— Exercise —
A word-for-word copy of the data is what's wanted; pictures stay out of it.

— Provided data —
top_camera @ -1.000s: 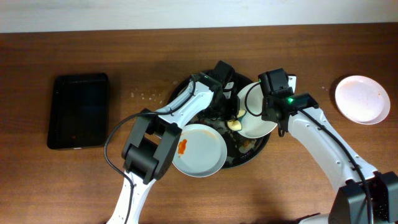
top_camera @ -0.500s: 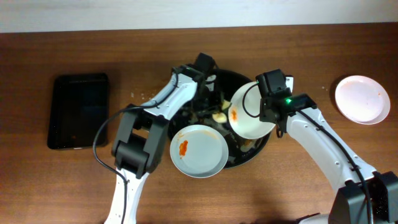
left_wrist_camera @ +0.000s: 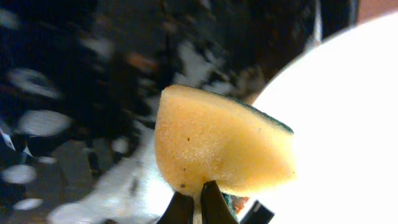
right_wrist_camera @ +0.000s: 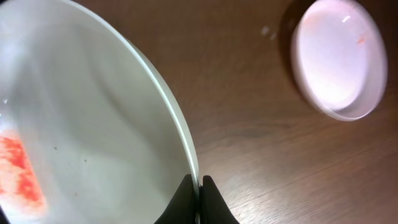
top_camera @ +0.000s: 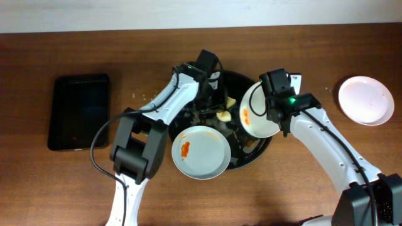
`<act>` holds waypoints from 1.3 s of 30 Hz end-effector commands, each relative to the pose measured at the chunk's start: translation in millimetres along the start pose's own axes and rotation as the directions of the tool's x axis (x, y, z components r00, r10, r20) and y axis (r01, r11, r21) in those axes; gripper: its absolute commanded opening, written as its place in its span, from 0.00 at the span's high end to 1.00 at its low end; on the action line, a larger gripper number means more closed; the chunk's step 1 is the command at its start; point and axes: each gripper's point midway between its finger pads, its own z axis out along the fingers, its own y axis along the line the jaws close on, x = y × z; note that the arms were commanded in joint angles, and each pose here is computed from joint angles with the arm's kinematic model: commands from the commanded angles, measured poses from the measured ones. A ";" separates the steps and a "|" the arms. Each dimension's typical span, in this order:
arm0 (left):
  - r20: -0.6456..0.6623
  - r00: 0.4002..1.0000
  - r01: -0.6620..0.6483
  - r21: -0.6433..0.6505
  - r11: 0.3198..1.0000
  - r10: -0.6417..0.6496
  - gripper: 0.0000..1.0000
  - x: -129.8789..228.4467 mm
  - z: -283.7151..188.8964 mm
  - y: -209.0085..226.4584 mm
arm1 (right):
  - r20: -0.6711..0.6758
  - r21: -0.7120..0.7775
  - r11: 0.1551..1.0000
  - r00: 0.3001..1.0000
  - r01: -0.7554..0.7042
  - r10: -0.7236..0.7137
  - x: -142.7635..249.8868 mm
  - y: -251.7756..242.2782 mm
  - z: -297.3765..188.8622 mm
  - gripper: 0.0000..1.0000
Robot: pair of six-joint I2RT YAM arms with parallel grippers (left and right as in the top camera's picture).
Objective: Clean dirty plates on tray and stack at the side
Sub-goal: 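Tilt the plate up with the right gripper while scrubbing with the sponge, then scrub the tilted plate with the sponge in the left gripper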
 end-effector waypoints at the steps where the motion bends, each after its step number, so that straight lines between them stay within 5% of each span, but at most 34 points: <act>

— Output for this exercise —
top_camera @ -1.000s: 
top_camera @ -0.500s: 
left_wrist_camera @ +0.000s: 
right_wrist_camera @ +0.000s: 
top_camera @ +0.000s: 
`<act>` holds waypoints from 1.3 s of 30 Hz end-effector commands, each relative to the pose measured at the chunk's start: translation in millimetres along the start pose's own axes and rotation as the directions of the tool's x axis (x, y, z components r00, r10, r20) and y axis (r01, r11, r21) in those axes; gripper: its absolute commanded opening, written as its place in its span, from 0.00 at the span's high end to 1.00 at its low end; on the action line, a larger gripper number means more closed; the chunk's step 1 is the command at its start; point and axes: each gripper's point midway between its finger pads, its own z axis out along the fingers, its own y axis along the line the jaws close on, x = y × z; note that the arms were commanded in joint angles, and each pose here is computed from joint angles with the arm's kinematic model: commands from the commanded angles, measured poses from the measured ones. A ";" separates the steps and a "|" the arms. Each dimension's typical span, in this order:
arm0 (left):
  - r20: -0.6456..0.6623
  - r00: 0.4002..1.0000
  - r01: -0.6620..0.6483
  - r21: -0.6433..0.6505
  - r11: 0.3198..1.0000
  - r10: -0.6417..0.6496
  - gripper: 0.0000..1.0000
  - x: -129.8789..228.4467 mm
  - z: -283.7151..188.8964 mm
  - y: -209.0085..226.4584 mm
arm1 (right):
  - r20: -0.6711..0.6758
  - r21: -0.7120..0.7775
  - r11: 0.1551..1.0000
  - r00: 0.3001..1.0000
  - r01: -0.7554..0.7042
  - r10: -0.7236..0.7137
  - x: -142.7635..249.8868 mm
  - y: -251.7756..242.2782 mm
  - z: -297.3765..188.8622 mm
  - gripper: 0.0000..1.0000
Robot: pair of six-joint I2RT YAM arms with parallel grippers (left and right as in the top camera's picture).
Objective: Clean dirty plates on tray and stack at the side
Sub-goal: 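Tilt the plate up with the right gripper while scrubbing with the sponge, then scrub the tilted plate with the sponge in the left gripper
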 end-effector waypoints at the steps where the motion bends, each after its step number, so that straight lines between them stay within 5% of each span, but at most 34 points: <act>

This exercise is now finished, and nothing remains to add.